Although this frequency is larger than 1P, the rotor undergoes motion that's dominantly 1P. This is because each blade encounters large, 1P aerodynamic forces.

Scenario 3: Offsetting the flap hinge

In this scenario we place the flap hinge a distance \(a>0\) away from the shaft. We consider the flapping \(\beta\) outboard of \(a\) and hence only consider the moment \(M\) about the hinge (due to CF) and the inertia \(I\) about the hinge and outboard of the hinge. We’ll assume the mass per unit length \(m\) is constant along the blade (so that \(m\) can be pulled out of the integrals and cancelled) – even so the arithmetic is more difficult than the prior scenarios. The differential equation is $$\begin{equation} \ddot{\beta} \approx \frac{-\int_a^R\beta\Omega^2r(r-a)mdr}{\int_a^Rm(r-a)^2dr}= -\beta \Omega^2\frac{ \int_a^Rr^2dr – a\int_a^Rrdr }{\int_a^Rr^2dr -2a\int_a^Rrdr - a^2\int_a^Rdr} \end{equation} $$

Now adding \(0=-a\int_a^Rrdr -a^2\int_a^Rdr +a\int_a^Rrdr +a^2\int_a^Rdr\) to the numerator and writing it as the denominator plus the remaining terms this becomes \( \ddot{\beta} = -\beta \Omega^2(1 + s)\). With several more steps of arithmetic you can show that \(s = \frac{3a}{2(R-a)}\). Putting this together we get the differential equation $$\begin{equation} \ddot{\beta} = -\beta \Omega^2(1 + \frac{ 3a }{ 2(R-a) }). \end{equation} $$

Of course this is again a periodic motion given by $$ \begin{equation} \beta (t) = \beta_M \cos ( \Omega \sqrt{1+s} t + \Psi_0). \end{equation}$$

Clearly the frequency increases with \(a\). This is because the "centrifugal moment" due to a section of blade is proportional to \(r(r-a)\) while the inertia due to the same section is proportional to \((r-a)^2\). Hence \(I\) decreases more than \(M\) as the hinge is moved outboard, increasing \(\ddot{\beta}\) and the flap frequency.
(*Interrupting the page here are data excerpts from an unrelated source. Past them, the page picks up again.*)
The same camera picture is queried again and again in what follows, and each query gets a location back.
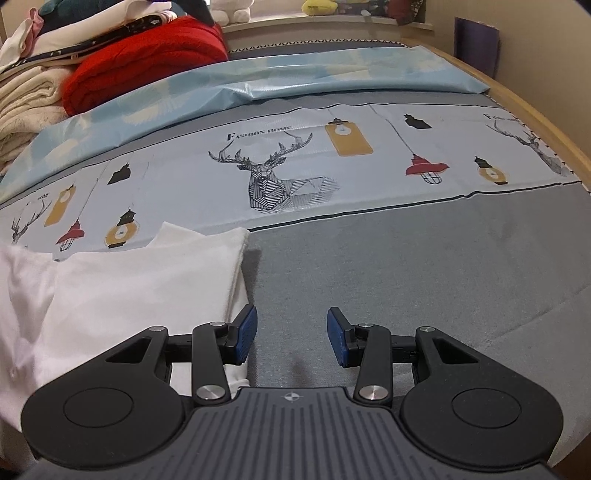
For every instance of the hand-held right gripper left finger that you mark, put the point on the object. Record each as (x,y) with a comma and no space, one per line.
(244,332)

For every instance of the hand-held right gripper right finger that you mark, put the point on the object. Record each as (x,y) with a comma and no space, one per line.
(337,337)

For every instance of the white t-shirt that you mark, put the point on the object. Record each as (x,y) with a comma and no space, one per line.
(138,277)

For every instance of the grey deer print bed sheet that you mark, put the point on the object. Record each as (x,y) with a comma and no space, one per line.
(415,277)

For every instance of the light blue patterned sheet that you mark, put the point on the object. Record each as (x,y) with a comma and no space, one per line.
(184,92)

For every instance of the red folded blanket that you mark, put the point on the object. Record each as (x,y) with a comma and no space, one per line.
(138,60)

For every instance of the cream folded blanket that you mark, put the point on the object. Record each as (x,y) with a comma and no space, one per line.
(27,106)

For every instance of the white plush toy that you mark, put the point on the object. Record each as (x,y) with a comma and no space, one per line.
(231,11)

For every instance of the dark purple board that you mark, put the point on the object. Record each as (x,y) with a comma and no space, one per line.
(475,46)

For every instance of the white cloth with navy trim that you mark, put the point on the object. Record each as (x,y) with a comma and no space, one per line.
(115,37)

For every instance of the yellow-green plush toy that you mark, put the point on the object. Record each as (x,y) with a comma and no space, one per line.
(318,5)

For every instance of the dark red cushion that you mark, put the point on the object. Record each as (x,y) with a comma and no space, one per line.
(406,9)

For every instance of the dark teal cloth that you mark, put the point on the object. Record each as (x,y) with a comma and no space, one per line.
(69,5)

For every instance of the pink cloth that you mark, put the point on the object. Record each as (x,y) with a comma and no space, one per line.
(25,27)

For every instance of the wooden bed frame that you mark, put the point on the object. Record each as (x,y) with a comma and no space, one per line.
(538,115)

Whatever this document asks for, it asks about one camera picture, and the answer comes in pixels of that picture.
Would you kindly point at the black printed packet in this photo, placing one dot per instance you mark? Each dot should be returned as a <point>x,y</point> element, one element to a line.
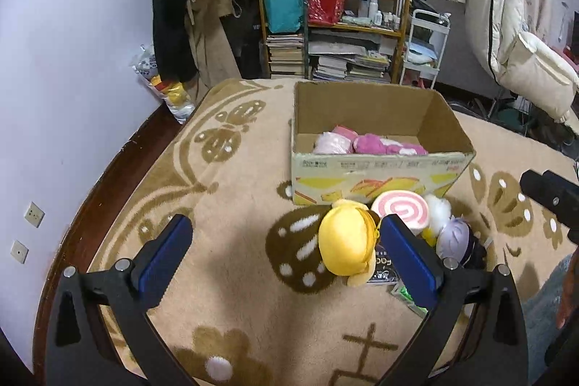
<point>384,266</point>

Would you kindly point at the purple haired plush doll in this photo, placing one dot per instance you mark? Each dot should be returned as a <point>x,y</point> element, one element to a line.
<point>457,241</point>

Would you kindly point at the magenta plush toy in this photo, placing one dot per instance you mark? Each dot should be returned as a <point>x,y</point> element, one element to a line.
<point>380,144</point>

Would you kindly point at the pink swirl roll plush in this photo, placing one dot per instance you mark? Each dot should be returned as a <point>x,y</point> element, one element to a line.
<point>400,209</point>

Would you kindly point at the wooden bookshelf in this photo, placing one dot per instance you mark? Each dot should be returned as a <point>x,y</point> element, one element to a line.
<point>307,31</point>

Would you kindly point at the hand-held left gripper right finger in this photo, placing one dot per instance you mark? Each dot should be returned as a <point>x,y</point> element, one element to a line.
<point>409,264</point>

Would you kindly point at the white wall socket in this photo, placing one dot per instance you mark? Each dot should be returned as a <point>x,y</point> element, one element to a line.
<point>35,214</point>
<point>20,251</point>

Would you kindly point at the blue fuzzy clothing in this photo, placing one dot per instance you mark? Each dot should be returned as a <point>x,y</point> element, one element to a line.
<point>540,313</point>

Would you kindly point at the light pink plush toy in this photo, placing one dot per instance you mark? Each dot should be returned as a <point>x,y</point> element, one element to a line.
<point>330,144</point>

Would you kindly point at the yellow plush toy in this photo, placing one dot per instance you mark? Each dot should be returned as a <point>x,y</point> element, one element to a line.
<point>343,241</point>

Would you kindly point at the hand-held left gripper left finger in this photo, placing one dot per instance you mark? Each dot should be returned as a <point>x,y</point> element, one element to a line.
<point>165,259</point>

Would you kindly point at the beige hanging coat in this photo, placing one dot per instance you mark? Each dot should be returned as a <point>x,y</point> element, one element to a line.
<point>210,47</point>

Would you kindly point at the pile of assorted books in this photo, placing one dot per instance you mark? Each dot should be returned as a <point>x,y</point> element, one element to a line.
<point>353,69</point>

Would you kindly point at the clear plastic bag yellow contents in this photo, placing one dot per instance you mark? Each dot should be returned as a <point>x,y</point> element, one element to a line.
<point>174,96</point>

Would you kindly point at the cream padded recliner chair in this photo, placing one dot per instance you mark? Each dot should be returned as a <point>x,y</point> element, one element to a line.
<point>511,19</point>

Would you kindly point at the printed cardboard box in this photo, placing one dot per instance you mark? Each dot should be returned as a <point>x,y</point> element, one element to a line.
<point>380,178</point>

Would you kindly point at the beige patterned rug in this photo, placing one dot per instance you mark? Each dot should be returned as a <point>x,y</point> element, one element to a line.
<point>235,187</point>

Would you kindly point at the stack of brown books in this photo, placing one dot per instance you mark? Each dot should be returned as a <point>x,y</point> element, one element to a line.
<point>285,56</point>

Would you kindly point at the black hanging garment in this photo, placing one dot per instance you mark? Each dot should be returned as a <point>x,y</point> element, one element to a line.
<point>172,38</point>

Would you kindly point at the dark hanging jacket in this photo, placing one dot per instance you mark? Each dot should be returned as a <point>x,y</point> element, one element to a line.
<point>246,33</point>

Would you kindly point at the white utility cart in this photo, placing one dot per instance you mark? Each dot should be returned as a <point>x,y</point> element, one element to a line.
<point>425,47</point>

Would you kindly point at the group of white bottles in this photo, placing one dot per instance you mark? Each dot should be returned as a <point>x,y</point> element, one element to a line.
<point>380,13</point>

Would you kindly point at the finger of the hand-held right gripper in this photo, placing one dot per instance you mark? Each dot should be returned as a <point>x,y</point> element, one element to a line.
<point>549,196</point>
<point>565,347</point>

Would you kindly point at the white fluffy plush toy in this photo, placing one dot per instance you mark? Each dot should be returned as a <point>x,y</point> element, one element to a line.
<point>438,209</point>

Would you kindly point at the green packet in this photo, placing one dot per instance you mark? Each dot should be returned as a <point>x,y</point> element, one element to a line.
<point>407,298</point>

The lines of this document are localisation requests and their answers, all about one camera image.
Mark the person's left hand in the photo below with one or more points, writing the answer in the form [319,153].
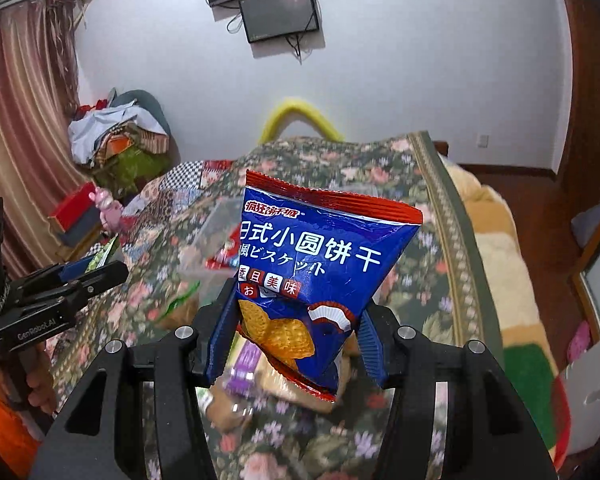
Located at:
[40,380]

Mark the clear plastic bag of snacks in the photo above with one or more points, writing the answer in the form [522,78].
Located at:
[215,230]

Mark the red snack packet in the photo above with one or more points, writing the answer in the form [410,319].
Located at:
[222,259]

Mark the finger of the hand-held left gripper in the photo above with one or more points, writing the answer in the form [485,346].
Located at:
[80,269]
[105,277]

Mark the yellow foam tube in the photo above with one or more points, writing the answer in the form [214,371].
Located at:
[300,110]

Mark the white plastic appliance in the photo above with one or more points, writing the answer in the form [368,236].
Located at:
[595,390]

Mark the green snack packet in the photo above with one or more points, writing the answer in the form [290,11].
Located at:
[180,300]

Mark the striped pink curtain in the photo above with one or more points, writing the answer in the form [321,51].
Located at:
[20,135]

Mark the brown wooden door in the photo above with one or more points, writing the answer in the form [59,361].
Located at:
[590,85]

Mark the red plastic basin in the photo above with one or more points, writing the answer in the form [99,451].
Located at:
[562,420]

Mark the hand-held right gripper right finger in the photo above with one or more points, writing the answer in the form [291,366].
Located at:
[372,347]

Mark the cream and green plush blanket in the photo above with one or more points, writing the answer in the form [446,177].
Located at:
[510,285]

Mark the purple snack packet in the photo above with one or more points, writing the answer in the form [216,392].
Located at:
[242,367]

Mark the red flat box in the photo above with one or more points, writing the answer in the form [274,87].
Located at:
[75,210]

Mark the pink small item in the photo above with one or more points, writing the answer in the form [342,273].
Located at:
[579,341]

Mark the blue biscuit snack packet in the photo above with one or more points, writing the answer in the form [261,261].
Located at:
[310,250]

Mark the pile of clothes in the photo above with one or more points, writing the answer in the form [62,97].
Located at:
[120,135]

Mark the wall socket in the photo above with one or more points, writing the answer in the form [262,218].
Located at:
[483,140]

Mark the black wall-mounted box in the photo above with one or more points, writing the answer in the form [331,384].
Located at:
[280,12]

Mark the person's left forearm orange sleeve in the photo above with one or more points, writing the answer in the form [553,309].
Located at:
[5,425]

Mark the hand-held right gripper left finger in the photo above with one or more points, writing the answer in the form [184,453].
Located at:
[221,332]

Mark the beige bread snack packet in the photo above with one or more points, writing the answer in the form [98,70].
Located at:
[275,400]

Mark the wooden framed mirror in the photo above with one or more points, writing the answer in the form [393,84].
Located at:
[597,285]

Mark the floral bed cover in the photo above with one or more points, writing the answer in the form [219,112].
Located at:
[430,260]

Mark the pink plush toy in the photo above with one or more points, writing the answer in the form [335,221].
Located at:
[109,210]

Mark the green patterned packet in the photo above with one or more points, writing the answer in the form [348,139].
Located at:
[102,255]

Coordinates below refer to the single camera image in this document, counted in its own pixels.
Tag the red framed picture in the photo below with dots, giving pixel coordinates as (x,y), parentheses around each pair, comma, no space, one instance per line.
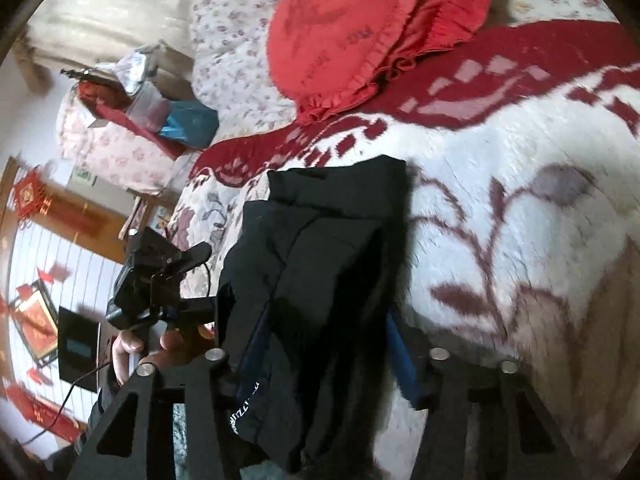
(37,322)

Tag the floral cushion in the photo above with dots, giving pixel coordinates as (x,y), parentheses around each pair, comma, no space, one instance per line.
(115,155)

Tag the beige curtain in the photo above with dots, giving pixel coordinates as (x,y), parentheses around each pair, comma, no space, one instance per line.
(110,15)

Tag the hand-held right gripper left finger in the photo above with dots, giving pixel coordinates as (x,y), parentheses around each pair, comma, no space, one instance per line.
(210,390)

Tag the person's left hand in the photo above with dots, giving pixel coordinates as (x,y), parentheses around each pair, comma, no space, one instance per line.
(127,350)

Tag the red ruffled heart pillow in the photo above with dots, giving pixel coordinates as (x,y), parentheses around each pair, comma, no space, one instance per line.
(350,25)

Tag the red and white plush blanket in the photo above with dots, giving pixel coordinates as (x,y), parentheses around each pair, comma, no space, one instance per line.
(500,185)

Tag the black screen device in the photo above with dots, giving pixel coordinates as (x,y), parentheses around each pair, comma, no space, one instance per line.
(77,340)

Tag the person's left forearm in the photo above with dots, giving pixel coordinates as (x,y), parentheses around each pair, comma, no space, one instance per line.
(92,417)

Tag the silver foil bag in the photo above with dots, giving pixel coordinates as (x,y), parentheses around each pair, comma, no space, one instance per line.
(135,67)

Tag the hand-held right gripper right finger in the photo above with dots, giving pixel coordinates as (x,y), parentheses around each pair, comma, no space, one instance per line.
(402,355)

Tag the blue plastic bag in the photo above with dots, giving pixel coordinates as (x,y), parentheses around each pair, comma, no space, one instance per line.
(192,122)

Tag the red paper wall decoration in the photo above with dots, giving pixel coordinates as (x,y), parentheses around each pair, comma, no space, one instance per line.
(35,407)

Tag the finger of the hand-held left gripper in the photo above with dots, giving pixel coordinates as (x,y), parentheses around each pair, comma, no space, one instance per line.
(197,310)

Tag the black pants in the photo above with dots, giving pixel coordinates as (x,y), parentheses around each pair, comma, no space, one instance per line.
(325,260)

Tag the floral quilted bedspread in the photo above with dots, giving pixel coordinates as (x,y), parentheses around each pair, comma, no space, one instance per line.
(230,35)

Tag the clear plastic bag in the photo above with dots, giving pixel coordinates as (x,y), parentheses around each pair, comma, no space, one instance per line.
(147,107)

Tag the wooden door frame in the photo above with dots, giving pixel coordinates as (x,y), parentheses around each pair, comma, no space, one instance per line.
(75,200)

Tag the red knot wall ornament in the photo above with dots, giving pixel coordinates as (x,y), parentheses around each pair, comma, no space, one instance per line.
(32,197)

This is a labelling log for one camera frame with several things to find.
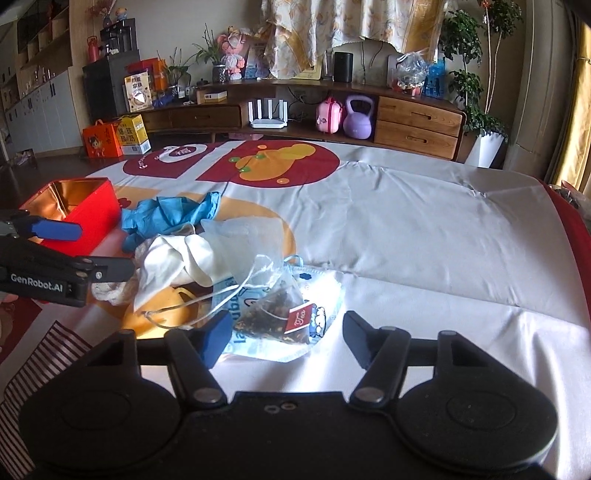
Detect yellow curtain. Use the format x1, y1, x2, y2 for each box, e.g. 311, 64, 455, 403
545, 0, 591, 186

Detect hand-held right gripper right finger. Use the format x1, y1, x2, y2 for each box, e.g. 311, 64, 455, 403
342, 310, 491, 409

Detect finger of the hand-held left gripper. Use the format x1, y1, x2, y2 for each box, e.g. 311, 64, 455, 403
0, 236, 136, 284
0, 210, 83, 243

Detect floral cloth cover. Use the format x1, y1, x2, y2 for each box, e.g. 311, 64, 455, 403
261, 0, 450, 80

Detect wooden media cabinet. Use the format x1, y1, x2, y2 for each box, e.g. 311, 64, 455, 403
117, 78, 467, 162

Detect wooden wall shelves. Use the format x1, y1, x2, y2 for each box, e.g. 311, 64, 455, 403
0, 0, 75, 93

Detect mesh tea bag red tag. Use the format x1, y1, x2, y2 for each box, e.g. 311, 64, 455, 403
233, 254, 315, 345

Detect pink toy case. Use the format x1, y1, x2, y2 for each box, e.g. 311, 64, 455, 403
316, 96, 347, 135

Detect blue cloth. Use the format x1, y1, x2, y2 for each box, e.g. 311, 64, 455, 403
121, 191, 221, 253

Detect red tin box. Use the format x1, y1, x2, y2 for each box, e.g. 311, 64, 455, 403
18, 178, 123, 259

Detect black coffee machine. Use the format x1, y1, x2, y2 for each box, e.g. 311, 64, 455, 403
99, 18, 139, 57

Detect yellow white carton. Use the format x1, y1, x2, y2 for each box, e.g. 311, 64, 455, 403
111, 113, 153, 156

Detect purple kettlebell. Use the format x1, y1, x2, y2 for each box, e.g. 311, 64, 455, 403
344, 95, 375, 140

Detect white cloth glove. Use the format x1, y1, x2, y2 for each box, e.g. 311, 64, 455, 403
133, 233, 232, 311

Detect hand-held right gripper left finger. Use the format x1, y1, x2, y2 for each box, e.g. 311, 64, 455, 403
88, 310, 234, 409

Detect black cabinet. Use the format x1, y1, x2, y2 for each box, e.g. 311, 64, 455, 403
83, 55, 142, 126

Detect white planter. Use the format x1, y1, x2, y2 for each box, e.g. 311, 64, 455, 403
464, 131, 507, 169

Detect pink doll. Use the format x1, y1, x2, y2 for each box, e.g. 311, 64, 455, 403
217, 28, 253, 84

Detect orange gift bag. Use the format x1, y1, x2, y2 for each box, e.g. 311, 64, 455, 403
139, 58, 170, 93

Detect blue picture book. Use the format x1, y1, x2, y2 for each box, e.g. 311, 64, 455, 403
247, 39, 271, 79

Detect small leafy potted plant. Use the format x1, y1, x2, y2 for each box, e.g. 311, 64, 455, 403
161, 46, 193, 89

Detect white lace cloth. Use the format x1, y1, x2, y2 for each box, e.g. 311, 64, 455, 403
90, 277, 139, 306

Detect yellow printed snack bag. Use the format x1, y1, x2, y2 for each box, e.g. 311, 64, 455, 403
122, 69, 156, 114

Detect white router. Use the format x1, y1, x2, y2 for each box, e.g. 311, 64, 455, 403
248, 99, 290, 129

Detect white wardrobe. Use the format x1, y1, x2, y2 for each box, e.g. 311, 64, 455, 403
0, 69, 85, 156

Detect orange gift box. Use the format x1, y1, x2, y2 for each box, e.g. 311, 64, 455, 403
82, 119, 124, 160

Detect white red printed tablecloth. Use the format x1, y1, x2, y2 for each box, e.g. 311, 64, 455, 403
0, 138, 586, 480

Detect clear plastic bag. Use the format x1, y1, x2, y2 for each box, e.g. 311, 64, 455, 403
390, 51, 435, 96

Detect tall potted tree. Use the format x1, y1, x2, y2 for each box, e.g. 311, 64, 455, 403
438, 0, 525, 139

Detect black cylinder speaker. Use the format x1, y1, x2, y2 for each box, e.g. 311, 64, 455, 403
333, 52, 354, 84

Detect wooden cabinet drawer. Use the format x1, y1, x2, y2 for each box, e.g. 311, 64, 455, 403
378, 96, 464, 136
374, 121, 461, 158
168, 106, 242, 130

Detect beige standing air conditioner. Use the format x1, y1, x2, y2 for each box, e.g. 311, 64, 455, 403
503, 0, 579, 179

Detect green plant in dark pot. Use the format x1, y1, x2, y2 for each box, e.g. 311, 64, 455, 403
191, 25, 230, 84

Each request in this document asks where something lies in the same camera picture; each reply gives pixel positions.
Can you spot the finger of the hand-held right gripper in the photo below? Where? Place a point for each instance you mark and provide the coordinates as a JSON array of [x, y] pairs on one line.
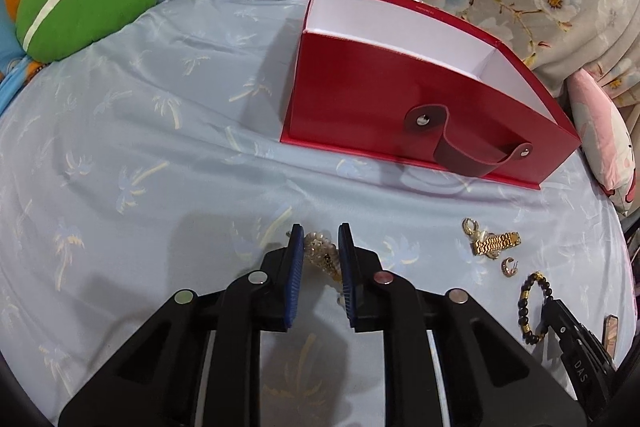
[[575, 342]]

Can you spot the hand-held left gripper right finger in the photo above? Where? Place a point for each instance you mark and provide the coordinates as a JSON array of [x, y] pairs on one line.
[[348, 279]]

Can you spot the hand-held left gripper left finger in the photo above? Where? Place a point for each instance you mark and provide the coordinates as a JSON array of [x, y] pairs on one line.
[[295, 279]]

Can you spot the silver metal watch band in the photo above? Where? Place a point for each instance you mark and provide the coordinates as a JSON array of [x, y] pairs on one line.
[[611, 332]]

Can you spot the gold watch band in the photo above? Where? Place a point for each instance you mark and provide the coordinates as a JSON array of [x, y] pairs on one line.
[[495, 243]]

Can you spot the gold hoop earring with pearl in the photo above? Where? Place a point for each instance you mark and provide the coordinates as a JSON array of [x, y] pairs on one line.
[[467, 223]]

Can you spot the light blue bed sheet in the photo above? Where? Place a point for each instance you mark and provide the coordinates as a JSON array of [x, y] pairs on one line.
[[150, 157]]

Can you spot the pink and white pillow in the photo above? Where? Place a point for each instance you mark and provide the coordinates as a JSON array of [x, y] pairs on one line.
[[600, 132]]

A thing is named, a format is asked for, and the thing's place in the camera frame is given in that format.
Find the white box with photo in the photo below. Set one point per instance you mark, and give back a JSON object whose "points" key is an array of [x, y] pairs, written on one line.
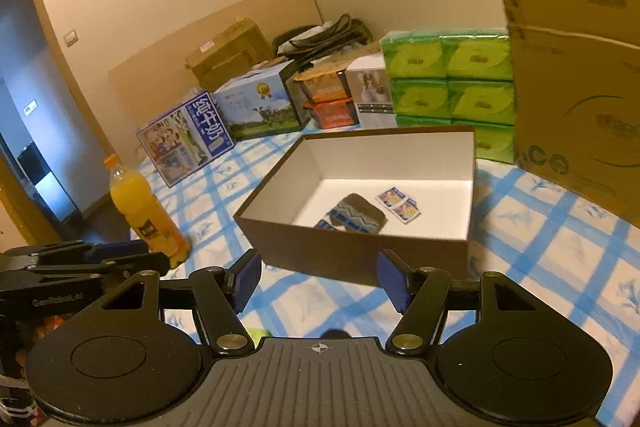
{"points": [[372, 92]]}

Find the brown box with white inside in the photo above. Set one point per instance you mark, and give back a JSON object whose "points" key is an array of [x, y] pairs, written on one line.
{"points": [[400, 167]]}

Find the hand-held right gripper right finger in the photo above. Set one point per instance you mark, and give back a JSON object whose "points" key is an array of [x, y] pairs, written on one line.
{"points": [[392, 282]]}

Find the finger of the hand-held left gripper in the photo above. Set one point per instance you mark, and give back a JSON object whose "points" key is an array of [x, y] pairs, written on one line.
{"points": [[120, 248], [150, 263]]}

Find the wooden headboard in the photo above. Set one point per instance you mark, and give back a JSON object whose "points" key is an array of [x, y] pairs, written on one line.
{"points": [[165, 52]]}

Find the grey patterned sock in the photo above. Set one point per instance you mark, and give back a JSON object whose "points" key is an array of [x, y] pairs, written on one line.
{"points": [[356, 213]]}

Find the dark cabinet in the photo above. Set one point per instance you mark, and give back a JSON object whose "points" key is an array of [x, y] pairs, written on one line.
{"points": [[52, 192]]}

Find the blue cow print milk box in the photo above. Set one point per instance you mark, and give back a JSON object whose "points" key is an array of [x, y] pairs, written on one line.
{"points": [[260, 104]]}

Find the brown cardboard box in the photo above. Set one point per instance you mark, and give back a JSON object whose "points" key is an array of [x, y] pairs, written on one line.
{"points": [[227, 52]]}

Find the small printed packet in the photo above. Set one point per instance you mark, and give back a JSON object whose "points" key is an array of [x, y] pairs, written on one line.
{"points": [[406, 210], [391, 197]]}

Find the orange small boxes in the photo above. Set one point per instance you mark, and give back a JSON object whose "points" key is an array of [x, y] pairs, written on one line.
{"points": [[322, 82]]}

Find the orange juice bottle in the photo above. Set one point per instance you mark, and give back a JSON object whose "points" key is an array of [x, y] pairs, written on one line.
{"points": [[145, 217]]}

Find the stack of green tissue packs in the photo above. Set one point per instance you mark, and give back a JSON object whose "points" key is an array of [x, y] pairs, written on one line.
{"points": [[450, 77]]}

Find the large cardboard box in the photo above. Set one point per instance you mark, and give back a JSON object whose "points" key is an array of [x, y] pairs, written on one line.
{"points": [[575, 82]]}

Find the blue cartoon milk carton box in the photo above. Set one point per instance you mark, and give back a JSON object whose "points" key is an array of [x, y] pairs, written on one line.
{"points": [[190, 137]]}

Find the white wall switch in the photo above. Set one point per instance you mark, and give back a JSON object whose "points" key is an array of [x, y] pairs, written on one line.
{"points": [[71, 37]]}

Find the blue checked bed sheet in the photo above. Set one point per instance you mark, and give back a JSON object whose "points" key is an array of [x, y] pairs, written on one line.
{"points": [[540, 237]]}

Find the wooden door frame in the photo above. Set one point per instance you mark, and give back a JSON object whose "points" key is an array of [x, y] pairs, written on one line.
{"points": [[55, 37]]}

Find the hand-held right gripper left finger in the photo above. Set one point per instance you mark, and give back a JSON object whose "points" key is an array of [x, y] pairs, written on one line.
{"points": [[247, 281]]}
Advantage of a flap hinge offset

We’d like to point out a feature of a hinge offset. The centrifugal force acting on a blade created the moment \(M\) described above, but it also applies a force to the hinge radially outward, parallel to the flapped blade. Without a hinge offset, and with roughly opposite flapping on opposite sides of the azimuth (\(\beta (\Psi) = -\beta( \Psi + \pi )\), the force from one blade cancels the force from the blade on the opposite side of the azimuth and therefore can be neglected. However, with a hinge offset, components of these forces parallel to the shaft create a moment about the hub. The moment is exactly as would be desirable to enhance the moment created by tilting the rotor thrust. For example, in picture below, the upward displaced aft blade pulls the aft hinge up (and aft). The the front blade pulls the hinge down (and forward). The forward and backward components cancel, but the up and down components (multiplied by the moment arm \(a\)) add together to create a nose down pitch moment. Furthermore, this moment is not reliant on thrust. This enhances the safety of the helicopter, giving the pilot roll and pitch control in low thrust conditions. Crashes in helicopters with teetering rotors have been attributed to control loss in low thrust conditions.